2017 is a record-breaking year.  Semiconductor sales will top $400B, semiconductor equipment sales are on track to shatter prior highs set in the year 2000.  The past progression of monolithic demand drivers has been replaced by a diversity of applications including: AR, VR, AI, cloud storage, IoT, Smart Automotive (driver assistance and autonomous), Smart Manufacturing, and Smart MedTech. These growing demand drivers and the increasing silicon (semiconductor) content in electronics is fueling what many are calling a “super cycle.”

How did we get here – and where are we headed?  The electronics manufacturing industry has grown and prospered, and SEMI has speed the time to better business results for the industry, because of founders, builders, and today’s new industry leaders.  These groundbreakers, trailblazers, and transformers continue to play roles in our industry’s future.  Similarly, geographic regions have invested to develop semiconductor and electronics manufacturing and have emerged, grown, specialized, and matured in a cycle that has moved around the globe.  China is the latest to take the high-growth spotlight, with a projected annual fab spending surpassing $11B in 2018 and potentially exceeding $18B in 2020.

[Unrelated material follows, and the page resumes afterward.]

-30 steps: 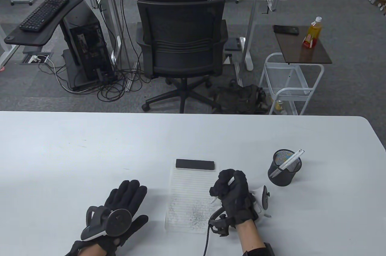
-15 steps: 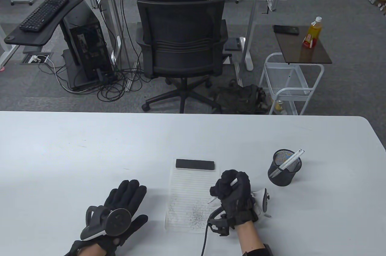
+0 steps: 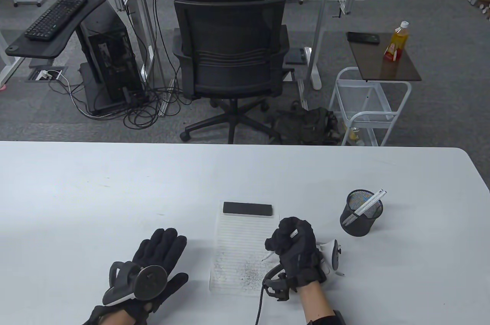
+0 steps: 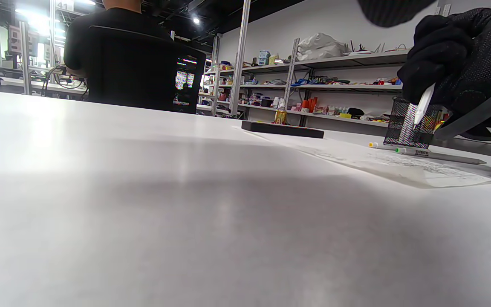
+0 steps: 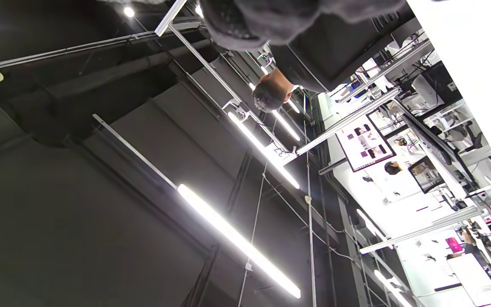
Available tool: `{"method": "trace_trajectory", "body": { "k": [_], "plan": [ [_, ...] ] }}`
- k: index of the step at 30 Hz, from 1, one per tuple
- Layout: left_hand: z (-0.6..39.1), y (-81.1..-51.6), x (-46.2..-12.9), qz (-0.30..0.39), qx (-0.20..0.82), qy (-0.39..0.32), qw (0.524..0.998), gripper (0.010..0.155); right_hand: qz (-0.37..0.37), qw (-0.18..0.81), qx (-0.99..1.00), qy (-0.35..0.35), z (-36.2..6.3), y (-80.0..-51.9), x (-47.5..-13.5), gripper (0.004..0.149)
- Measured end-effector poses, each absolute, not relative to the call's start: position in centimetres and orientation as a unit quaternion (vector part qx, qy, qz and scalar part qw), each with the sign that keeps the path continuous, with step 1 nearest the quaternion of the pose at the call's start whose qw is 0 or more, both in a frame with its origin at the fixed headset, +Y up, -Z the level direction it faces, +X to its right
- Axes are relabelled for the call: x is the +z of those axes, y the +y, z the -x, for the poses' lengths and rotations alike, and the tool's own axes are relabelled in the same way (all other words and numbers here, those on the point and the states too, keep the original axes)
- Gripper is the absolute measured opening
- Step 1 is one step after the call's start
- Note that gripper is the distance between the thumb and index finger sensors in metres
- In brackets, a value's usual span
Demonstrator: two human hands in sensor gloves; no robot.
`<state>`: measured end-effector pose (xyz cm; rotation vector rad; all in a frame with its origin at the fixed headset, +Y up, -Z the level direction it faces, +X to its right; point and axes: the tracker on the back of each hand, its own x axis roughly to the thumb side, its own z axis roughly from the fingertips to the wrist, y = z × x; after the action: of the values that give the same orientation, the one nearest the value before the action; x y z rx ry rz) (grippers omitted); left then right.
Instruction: Press to extend mechanical pencil leads
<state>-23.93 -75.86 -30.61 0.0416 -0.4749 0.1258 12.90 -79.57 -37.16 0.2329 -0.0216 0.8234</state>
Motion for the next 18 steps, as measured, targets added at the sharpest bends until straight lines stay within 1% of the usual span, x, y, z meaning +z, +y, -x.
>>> {"method": "trace_trajectory", "body": {
  "k": [4,6,15,18],
  "plan": [
    [23.9,-75.9,-30.6,-0.017,0.064,-0.235,0.970,0.086,-0.107,0.905,0.411,-0.013,-13.0,-79.7,-37.1,0.061],
    [23.9,-75.9,-30.6,-0.017,0.065,-0.235,0.970,0.086,-0.104,0.902,0.418,-0.011,-13.0,-79.8,-37.0,0.062],
    [23.9,-75.9,-30.6,-0.018,0.063,-0.236,0.969,0.086,-0.104,0.884,0.456,0.013,-12.6,-80.5,-37.0,0.058],
    [23.9,-75.9,-30.6,-0.018,0.063,-0.237,0.969,0.086,-0.103,0.880,0.463,0.008,-12.5,-80.6,-37.0,0.054]
  ]
}}
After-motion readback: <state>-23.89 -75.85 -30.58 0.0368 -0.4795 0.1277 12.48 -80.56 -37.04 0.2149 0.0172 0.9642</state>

While looking ahead to see where the industry is heading, it is important to highlight the roles of founders, builders, and new leaders.  To continue to connect, collaborate, and innovate at the exponential rate, our global industry needs to identify the inflections and common issues to address collectively.  There is more work to do together to simplify and streamline the electronics manufacturing supply chain to ensure continued growth and prosperity through this “super cycle” and beyond.  There has never been a more exciting time to be working in our industry.

 

 

BIOGRAPHY


Ajit Manocha is the president and CEO of SEMI. Headquartered in Milpitas, California, SEMI is the global industry association serving the electronics manufacturing supply chain. Manocha, an industry leader has over 35 years of global experience in the semiconductor industry.

 

Manocha was the former CEO at GLOBALFOUNDRIES, during which he also served as vice chairman and chairman of the Semiconductor Industry Association (SIA). Earlier, Manocha served as EVP of worldwide operations at Spansion. Prior to Spansion, Manocha was EVP and chief manufacturing officer at Philips/NXP Semiconductors. He began his career at AT&T Bell Laboratories as research scientist where he was granted several patents related to microelectronics manufacturing.

 

Additionally, Manocha has served on the President’s committees for “Advanced Manufacturing Partnerships” and the President’s Council of Advisors on Science & Technology (PCAST) during the last 4+ years.